= Makrembolites =

Byzantine aristocratic name

Makrembolites or Macrembolites (Μακρεμβολίτης), feminine form Makrembolitissa or Macrembolitissa (Μακρεμβολίτισσα), was the name of a prominent Byzantine aristocratic family. It was active particularly in the 11th–13th centuries, when it produced several high-ranking members of the civil bureaucracy, and one empress, Eudokia Makrembolitissa.

== History ==
The Makrembolitai apparently originated in the Byzantine capital, Constantinople: the first attested member of the family lived there, and the family name seems to be derived from the Makros Embolos, the "Long Portico", a district of the city.

The first influential members of the family was John Makrembolites, a brother-in-law to the Patriarch Michael I Keroularios. His daughter, Eudokia Makrembolitissa, married Constantine Doukas and became Empress when the latter ascended the throne as Constantine X (r. 1059–1068); after his death she ruled as regent for her under-age sons until she re-married to Romanos IV Diogenes (r. 1068–1071).
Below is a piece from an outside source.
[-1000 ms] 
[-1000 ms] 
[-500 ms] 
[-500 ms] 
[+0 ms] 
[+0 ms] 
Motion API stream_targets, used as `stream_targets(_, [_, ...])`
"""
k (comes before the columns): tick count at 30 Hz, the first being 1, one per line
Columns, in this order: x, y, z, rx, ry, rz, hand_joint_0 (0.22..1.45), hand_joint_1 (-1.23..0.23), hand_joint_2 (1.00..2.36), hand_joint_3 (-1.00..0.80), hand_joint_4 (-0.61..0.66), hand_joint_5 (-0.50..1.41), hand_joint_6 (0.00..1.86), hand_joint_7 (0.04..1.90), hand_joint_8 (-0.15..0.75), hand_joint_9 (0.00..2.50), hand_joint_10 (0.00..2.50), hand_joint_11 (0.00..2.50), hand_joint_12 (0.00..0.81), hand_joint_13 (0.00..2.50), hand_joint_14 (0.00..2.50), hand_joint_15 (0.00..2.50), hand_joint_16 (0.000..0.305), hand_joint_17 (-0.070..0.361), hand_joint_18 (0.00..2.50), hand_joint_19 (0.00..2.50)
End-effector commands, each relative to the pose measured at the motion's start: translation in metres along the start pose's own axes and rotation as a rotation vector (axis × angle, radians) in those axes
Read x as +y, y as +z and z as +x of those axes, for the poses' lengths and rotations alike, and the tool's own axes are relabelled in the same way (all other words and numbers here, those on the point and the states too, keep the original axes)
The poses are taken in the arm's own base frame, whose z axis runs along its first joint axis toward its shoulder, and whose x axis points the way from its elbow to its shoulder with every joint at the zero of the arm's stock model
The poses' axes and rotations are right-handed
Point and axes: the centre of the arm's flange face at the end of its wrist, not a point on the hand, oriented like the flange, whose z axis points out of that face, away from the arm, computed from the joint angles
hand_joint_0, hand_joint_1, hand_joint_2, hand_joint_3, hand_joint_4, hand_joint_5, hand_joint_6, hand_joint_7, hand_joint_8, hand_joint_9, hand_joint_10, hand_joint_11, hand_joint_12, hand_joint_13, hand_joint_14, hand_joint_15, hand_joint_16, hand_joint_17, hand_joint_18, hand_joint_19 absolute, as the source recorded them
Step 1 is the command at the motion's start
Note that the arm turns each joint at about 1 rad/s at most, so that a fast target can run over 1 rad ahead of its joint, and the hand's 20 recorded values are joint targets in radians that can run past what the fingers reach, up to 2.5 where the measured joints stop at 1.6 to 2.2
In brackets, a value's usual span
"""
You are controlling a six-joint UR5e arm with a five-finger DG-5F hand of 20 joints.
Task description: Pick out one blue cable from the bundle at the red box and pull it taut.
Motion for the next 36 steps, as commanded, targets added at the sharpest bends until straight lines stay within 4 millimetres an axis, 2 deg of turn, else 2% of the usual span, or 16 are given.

The family remained prominent under the Komnenoi as high-ranking civilian functionaries: Theodore Makrembolites was bishop of Methymna in the early 12th century; Demetrios Makrembolites served as envoy to the Second Crusade in 1146–47; John Makrembolites was megas droungarios tes viglas in 1157; Eumathios Makrembolites was Eparch of the City later in the century; and Theophylact of Ohrid records another member of the family as archon of Prespa. The late 12th-century writer Eustathios Makrembolites, sometimes equated with the contemporary Eparch, is known for his prose romance On Hysmine and Hysminias, which introduced several innovations in Byzantine literature. Of the later members of the family the most prominent is the mid-14th century writer Alexios Makrembolites, author of Dialogue Between the Rich and the Poor.